Now when you're starting out and just want to make something simple like tetris, this sort of collision detection is fine. For something like a physics simulator things get much more complicated.

For something like a rigid body simulator, we have our logic do this every frame:
1) Apply all the forces to all the objects in the scene (gravity, wind, propulsion, etc).

2) Move the objects by applying the acceleration and velocity to the position.

3) Check collisions for all of the objects and create a set of contacts. A contact is a data structure that typically contains pointers to the two objects that are colliding, a normal vector from the first to the second object, and the amount the objects are penetrating.

4) Take the set of generated contacts and resolve the collisions. This typically involves checking for contacts again (within a limit) and resolving them.

Now if you're barely learning collision detection, this is out of your league for now. This would take an entire tutorial set (that I currently do not have time to make) to explain it. Not only that it involves vector math and physics which is beyond the scope of these tutorials.
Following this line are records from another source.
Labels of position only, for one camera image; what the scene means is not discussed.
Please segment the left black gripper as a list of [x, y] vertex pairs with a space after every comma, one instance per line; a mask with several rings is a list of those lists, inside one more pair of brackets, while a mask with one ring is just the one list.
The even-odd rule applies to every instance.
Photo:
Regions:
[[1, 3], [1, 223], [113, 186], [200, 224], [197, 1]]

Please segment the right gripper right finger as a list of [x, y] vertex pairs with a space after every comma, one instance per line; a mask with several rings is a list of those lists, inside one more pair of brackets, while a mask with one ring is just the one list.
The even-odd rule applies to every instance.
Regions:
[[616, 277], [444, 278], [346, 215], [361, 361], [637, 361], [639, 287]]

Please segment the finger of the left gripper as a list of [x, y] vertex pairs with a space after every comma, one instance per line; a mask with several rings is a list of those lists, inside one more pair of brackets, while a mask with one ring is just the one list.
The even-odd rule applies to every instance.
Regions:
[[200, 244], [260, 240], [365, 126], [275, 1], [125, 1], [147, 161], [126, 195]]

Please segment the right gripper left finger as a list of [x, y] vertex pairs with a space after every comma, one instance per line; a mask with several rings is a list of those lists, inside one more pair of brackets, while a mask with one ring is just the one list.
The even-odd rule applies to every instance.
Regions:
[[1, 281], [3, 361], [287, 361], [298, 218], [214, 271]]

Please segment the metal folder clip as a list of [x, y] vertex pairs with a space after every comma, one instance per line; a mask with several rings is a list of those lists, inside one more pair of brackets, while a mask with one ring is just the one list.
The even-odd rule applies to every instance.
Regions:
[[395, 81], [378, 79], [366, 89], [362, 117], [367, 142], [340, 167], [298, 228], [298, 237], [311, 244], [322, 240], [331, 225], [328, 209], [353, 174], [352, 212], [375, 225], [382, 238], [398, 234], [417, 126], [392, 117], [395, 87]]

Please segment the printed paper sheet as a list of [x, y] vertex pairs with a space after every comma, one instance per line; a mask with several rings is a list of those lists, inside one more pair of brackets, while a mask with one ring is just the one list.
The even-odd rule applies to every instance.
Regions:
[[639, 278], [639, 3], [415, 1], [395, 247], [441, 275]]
Just keep this in mind later on when you need games that have large amounts of colliding objects and are wondering how the over all structure for a physics engine works.
Another thing is that the boxes we have here are AABBs or axis aligned bounding boxes. This means they have sides that are aligned with the x and y axis. If you want to have boxes that are rotated, you can still use the separating axis test on OBBs (oriented bounding boxes). Instead of projecting the corners on the x and y axis, you project all of the corners of the boxes on the I and J axis for each of the boxes. You then check if the boxes are separated along each axis. You can extend this further for any type of polygon by projecting all of the corners of each axis along each of the polygon's axis to see if there is any separation. This all involves vector math and this as mentioned before is beyond the scope of this tutorial set.